About The 2018 Author’s Journal

“In this hybrid planner for authors, the writer is guided through comprehensive workflows which address both the creative and business aspects of authorship. It is designed to maximize productivity, implement effective goal-setting practices, and maintain the author’s focus on achieving their writing, marketing, and publishing goals in 2018.”—Amazon description


Disclaimer

I received a free PDF version of this planner in exchange for my honest review. I am also a current member of Hughey’s Author Transformation Alliance, which is a paid-membership support group for authors that focuses on the business, marketing, and social media aspects of being an author. Therefore, I participated in a few polls about preferences for the cover and what might or might not be included in the journal, but I did not see any of the content until I received my review copy.

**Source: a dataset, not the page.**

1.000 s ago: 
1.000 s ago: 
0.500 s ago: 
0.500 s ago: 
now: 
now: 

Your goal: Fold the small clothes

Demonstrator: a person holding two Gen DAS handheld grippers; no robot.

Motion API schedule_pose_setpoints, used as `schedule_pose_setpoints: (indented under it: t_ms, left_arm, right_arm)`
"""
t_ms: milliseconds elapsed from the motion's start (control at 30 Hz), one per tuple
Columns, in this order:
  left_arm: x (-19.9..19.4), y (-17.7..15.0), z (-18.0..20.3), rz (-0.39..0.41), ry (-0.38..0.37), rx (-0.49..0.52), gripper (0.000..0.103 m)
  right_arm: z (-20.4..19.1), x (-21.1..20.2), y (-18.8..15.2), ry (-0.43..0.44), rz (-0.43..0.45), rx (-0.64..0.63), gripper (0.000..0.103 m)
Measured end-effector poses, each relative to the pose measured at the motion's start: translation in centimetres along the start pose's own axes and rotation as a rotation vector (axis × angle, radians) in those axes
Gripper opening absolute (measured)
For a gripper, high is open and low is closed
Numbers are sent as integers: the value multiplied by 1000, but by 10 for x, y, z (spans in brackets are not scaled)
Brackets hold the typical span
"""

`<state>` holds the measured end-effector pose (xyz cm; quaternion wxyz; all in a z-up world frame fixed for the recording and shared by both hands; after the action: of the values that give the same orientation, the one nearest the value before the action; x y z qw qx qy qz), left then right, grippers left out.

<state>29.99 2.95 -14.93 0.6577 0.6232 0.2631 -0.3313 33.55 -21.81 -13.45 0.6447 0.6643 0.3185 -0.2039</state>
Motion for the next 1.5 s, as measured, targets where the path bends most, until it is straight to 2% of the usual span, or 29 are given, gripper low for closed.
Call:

What Is The 2018 Author’s Journal?

The 2018 Author’s Journal is a combination guide and business planner for authors who have come to realize that they really do need to get a handle on the business end of writing if they are to succeed in today’s market.

If anything can be said about The 2018 Author’s Journal, it is that for the most part, it is ambitious. It covers many of the issues that authors face, especially those who are self-publishing or planning to do so.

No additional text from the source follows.